Brownouts Vs. Blackouts.

NetworksFirst.com has recently created an online “Impact of Network Downtime” calculator, which you can use to estimate how much money it would cost if your network went down.  It makes a compelling case for fault management and worrying about outages.

However, the cost of poor application performance is harder to quantify – or at least, requires more sophisticated tools and data – than the cost of fault.  That may be the reason that many companies still consider fault management, and not performance management, to be the core responsibility of the IT team. Our most recent research conducted with Ashton, Metzler & Associates bears this out:

Fifty percent of respondents indicated that they measure and report on the mean time to repair (MTTR) for a network or application outage. However, only thirty percent confirmed they actually measure and report on the MTTR for degraded application performance, revealing a continuing legacy of fault and availability management over performance management.

As technology has improved, fault performance problems have, for the most part, been solved.  It’s no longer a distinguishing feature for a network service provider to promise 99.999% uptime.  The next big challenge is maintaining good performance throughout the network.

But in many ways, it’s a hard sell, because unlike a fault cost calculator, it’s difficult to show you exactly why you need performance management tools until you have the more nuanced calculation of what poor performance costs your business. What’s the difference in employee productivity when an application is 10% slower, 50% slower?

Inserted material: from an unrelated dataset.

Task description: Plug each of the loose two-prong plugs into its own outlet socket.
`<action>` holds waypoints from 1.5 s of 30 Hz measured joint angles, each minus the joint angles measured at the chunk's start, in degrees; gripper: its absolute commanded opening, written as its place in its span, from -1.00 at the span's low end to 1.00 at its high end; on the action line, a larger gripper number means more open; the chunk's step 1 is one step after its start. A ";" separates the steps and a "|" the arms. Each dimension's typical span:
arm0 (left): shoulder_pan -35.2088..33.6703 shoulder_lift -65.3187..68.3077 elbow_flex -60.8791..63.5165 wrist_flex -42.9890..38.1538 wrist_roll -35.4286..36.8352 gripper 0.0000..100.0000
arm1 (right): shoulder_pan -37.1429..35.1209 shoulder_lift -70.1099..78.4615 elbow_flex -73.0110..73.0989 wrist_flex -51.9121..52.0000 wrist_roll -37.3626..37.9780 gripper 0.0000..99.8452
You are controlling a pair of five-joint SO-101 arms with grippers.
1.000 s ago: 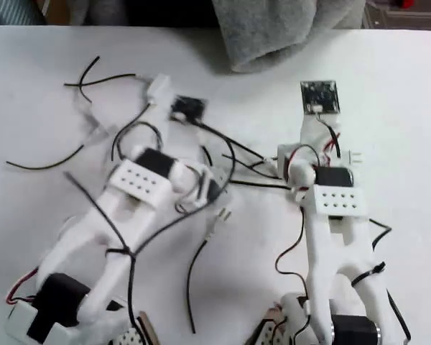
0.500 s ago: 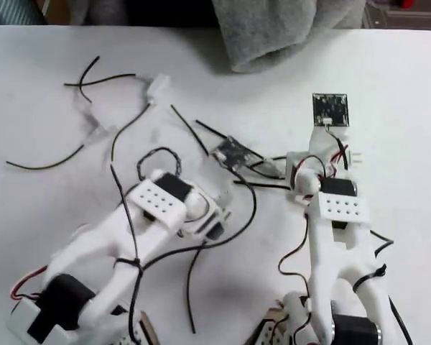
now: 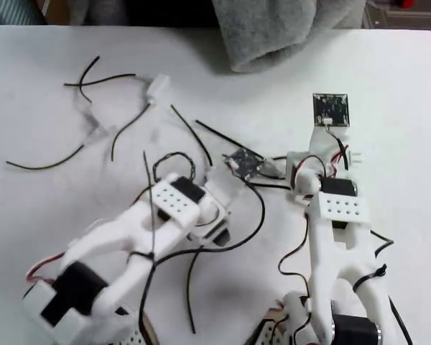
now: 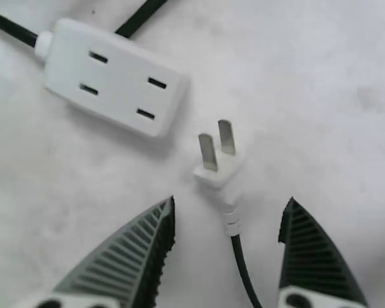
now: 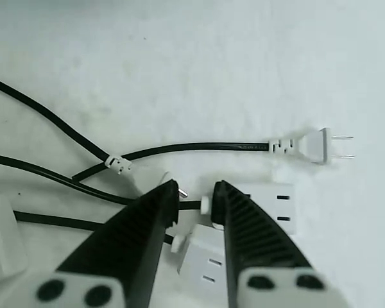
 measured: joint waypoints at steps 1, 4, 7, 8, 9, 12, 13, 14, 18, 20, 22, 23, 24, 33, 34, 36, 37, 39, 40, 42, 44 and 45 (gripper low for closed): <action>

These types of metrics have typically been calculated for customer facing applications like Web retailers, but getting the data for internal IT users has been far less popular since it’s considered a soft cost in some arenas. But it really starts to add up if you pay attention.

One NetQoS customer said their typical critical business application “brownout” (before deploying NetQoS products) cost them $6000 per hour and they had about 20 of these per year, each taking about six hours to isolate and resolve. That’s $720k gone per year due to poor application performance ($6k * 6 hours * 20 events = $720k/year). True, the brownout costs less per hour than most estimates you see for out-and-out downtime, but they occur a lot more frequently.

It took some investigation and understanding on the customer end to establish the value of different applications, who was using them, and then run the numbers, but now they have some idea of the cost of all of those shades of gray between up and down and this helps them justify their investments in technology and process improvements to reduce the brownouts as well as the blackouts.

This is why vendors, such as ourselves, are willing to come out and have a conversation and demo with your company.

But even so, consider this idea as an inaccurate but useful shorthand in the form of a Zen koan: If the network is so slow that nothing gets done, is it any different than if the network were down all together?  And what is the difference between a network down for half a day than a network that takes twice as long to get anything done for a full day?

And if a computer goes down in the woods, but no one receives an error message, did it really have an error at all? And what is the sound of one router crashing?